Banyumas –
Seorang Pria berinisial M (56) Penduduk Kecamatan Rawalo, Kabupaten Banyumas disinyalir memperkosa anak disabilitas. Korban teridentifikasi merupakan tetangga pelaku dan saat ini kondisinya hamil enam purnama.
Kapolresta Banyumas Kombes Petrus Silalahi berbisik pihaknya telah menahan tersangka dan melindungi tahapan aturan Melangkah secara menyeluruh. Korban berinisial D teridentifikasi Tetap di bawah umur dan merupakan penyandang disabilitas.
“Penyidik telah memutuskan Esa orang tersangka bagian dalam kasus persetubuhan terhadap anak disabilitas, pelakunya merupakan tetangga sendirian Nan telah berusia 56 tahun,” ucapan Petrus bagian dalam keterangannya, Senin (8/6/2026).

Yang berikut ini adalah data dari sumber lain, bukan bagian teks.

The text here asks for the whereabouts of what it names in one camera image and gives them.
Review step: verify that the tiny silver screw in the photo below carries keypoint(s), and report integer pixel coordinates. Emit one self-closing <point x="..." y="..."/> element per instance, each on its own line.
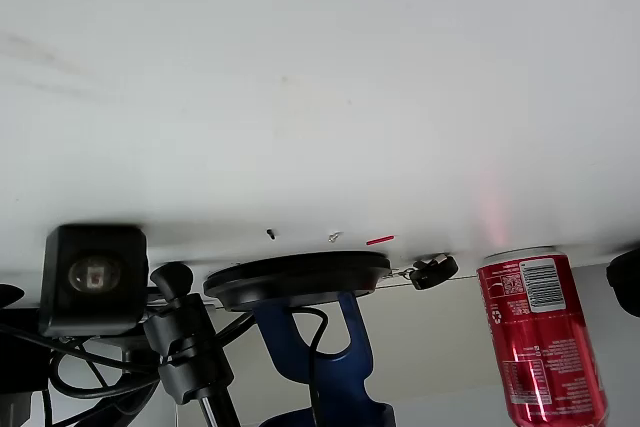
<point x="334" y="236"/>

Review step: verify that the small black screw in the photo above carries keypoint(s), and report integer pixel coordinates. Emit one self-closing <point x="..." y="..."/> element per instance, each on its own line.
<point x="271" y="234"/>

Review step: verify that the black round suction disc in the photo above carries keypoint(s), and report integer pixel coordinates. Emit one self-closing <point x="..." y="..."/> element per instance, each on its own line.
<point x="300" y="279"/>

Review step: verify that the small black knob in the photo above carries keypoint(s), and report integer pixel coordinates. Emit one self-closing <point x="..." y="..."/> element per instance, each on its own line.
<point x="436" y="273"/>

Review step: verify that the red soda can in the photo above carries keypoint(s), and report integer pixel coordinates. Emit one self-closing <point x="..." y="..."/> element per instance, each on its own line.
<point x="542" y="347"/>

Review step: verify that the black hook clamp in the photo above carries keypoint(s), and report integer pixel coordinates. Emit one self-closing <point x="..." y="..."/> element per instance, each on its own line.
<point x="626" y="282"/>

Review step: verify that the small black camera box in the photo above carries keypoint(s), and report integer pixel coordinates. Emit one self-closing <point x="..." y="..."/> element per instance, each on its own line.
<point x="95" y="277"/>

SCROLL TO CONTINUE WITH CONTENT
“ketika ini tahapan penyidikan terus Melangkah. Kami berkomitmen mengusut tuntas perkara ini serta memberikan perlindungan maksimal kepada korban,” papar Beliau.
Berdasarkan output penyelidikan, perbuatan tersebut disinyalir melangkah bagian dalam kurun Masa lumayan pelan, Merupakan sejak Agustus 2025 hingga mula Juni 2026. tindakan itu diungkap terwujud di Griya pelaku Nan berada di area Kecamatan Rawalo.

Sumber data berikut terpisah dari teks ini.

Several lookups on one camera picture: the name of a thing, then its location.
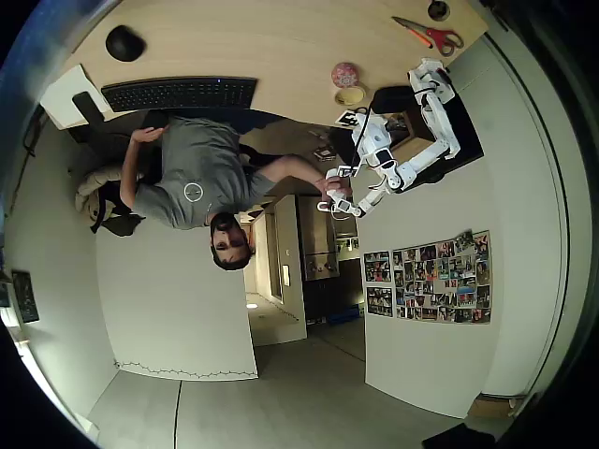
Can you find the white leader arm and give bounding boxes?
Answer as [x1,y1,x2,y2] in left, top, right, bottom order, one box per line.
[316,180,392,221]

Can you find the person's left forearm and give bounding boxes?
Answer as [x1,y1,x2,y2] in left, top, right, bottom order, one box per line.
[119,138,144,207]

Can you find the person's right forearm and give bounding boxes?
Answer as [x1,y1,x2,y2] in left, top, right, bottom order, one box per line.
[266,154,327,188]

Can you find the person's right hand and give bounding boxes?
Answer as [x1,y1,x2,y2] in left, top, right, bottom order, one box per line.
[316,170,355,202]

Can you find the person's left hand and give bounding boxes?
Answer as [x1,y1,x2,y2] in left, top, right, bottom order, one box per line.
[130,126,163,144]

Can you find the black white marker tag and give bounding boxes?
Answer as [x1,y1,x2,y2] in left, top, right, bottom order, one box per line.
[334,109,364,129]

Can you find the steel refrigerator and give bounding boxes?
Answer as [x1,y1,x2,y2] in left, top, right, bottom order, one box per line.
[299,196,360,282]

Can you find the small photo collage poster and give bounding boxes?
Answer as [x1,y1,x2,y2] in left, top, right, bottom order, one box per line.
[363,251,392,283]
[366,285,394,318]

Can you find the large photo collage poster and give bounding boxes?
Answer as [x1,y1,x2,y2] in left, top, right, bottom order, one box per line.
[391,229,492,325]

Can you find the person's grey t-shirt torso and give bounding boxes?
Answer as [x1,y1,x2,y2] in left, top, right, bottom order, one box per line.
[133,116,275,230]

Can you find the person's bearded head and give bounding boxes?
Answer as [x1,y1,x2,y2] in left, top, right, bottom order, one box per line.
[208,210,256,272]

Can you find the blue crate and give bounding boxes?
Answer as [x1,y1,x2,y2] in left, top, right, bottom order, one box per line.
[326,304,362,327]

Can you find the black keyboard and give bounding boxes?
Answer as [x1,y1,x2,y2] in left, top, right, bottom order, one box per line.
[101,77,258,113]

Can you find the black computer mouse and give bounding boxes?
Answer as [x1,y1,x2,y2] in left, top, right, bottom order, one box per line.
[105,25,147,62]

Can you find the black bag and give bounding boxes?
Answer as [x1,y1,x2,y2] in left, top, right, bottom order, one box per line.
[90,181,144,239]

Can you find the beige plush blanket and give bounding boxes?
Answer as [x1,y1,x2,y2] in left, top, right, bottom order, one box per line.
[75,167,144,226]

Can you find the black phone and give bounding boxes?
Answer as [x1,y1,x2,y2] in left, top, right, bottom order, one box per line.
[72,92,105,123]

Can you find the cardboard box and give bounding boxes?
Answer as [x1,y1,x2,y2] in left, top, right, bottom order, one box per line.
[467,394,529,420]

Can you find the white paper sheet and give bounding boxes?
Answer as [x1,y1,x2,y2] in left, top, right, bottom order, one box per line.
[39,65,102,130]

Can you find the dark framed picture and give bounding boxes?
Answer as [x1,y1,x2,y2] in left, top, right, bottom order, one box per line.
[11,269,41,324]

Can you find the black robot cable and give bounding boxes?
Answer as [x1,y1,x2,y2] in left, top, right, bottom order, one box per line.
[353,106,375,167]

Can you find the red handled scissors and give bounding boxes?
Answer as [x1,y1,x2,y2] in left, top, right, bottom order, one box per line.
[391,16,465,57]

“Tersangka disinyalir memanfaatkan modus memanggil korban ke rumahnya. Setelah melaksanakan persetubuhan, pelaku memberikan Duit sebesar Rp 10 ribu kepada korban. Perbuatan itu disinyalir dikerjakan berulang kali,” ujarnya.

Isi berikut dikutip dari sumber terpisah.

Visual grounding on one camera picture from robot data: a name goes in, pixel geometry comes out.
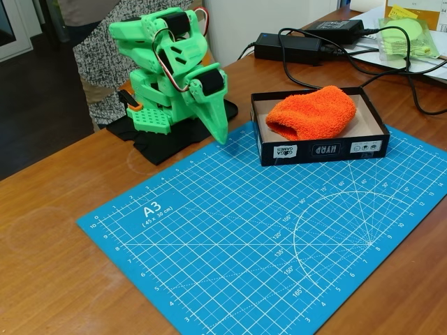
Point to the person in speckled garment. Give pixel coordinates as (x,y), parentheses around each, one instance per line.
(94,59)

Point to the blue cutting mat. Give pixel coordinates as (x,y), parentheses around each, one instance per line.
(244,209)

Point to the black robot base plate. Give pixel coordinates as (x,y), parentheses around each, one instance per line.
(157,146)

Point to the large black power adapter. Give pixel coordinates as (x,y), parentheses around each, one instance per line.
(286,47)

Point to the flat black power adapter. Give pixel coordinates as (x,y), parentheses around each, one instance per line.
(335,28)

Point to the white door frame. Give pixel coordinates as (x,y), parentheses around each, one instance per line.
(24,35)

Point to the orange terry cloth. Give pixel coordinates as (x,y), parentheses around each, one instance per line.
(311,111)

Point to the black cardboard box tray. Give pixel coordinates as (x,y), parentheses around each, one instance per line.
(331,150)

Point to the white paper sheets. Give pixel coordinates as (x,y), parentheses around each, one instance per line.
(433,68)

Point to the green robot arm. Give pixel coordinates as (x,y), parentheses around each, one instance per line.
(146,52)

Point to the cardboard box with yellow label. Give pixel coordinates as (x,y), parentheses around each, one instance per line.
(426,7)

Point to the plastic bag with green parts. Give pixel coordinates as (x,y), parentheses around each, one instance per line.
(408,42)

Kasus tersebut terungkap setelah korban mengadukan sakit pada bagian perut dan organ vital. Keluarga kemudian membawa korban ke bidan desa hasilkan menjalani pemeriksaan.
“output pemeriksaan Membikin keluarga terkaget. Korban teridentifikasi inti mengandung berbarengan usia kehamilan Sekeliling enam purnama,” terangnya.
“Awalnya korban Tak menyetujui, namun setelah dikerjakan pendekatan oleh keluarga, pada akhirnya korban membongkar bahwa pelaku Ialah tetangganya sendirian,” terus Beliau.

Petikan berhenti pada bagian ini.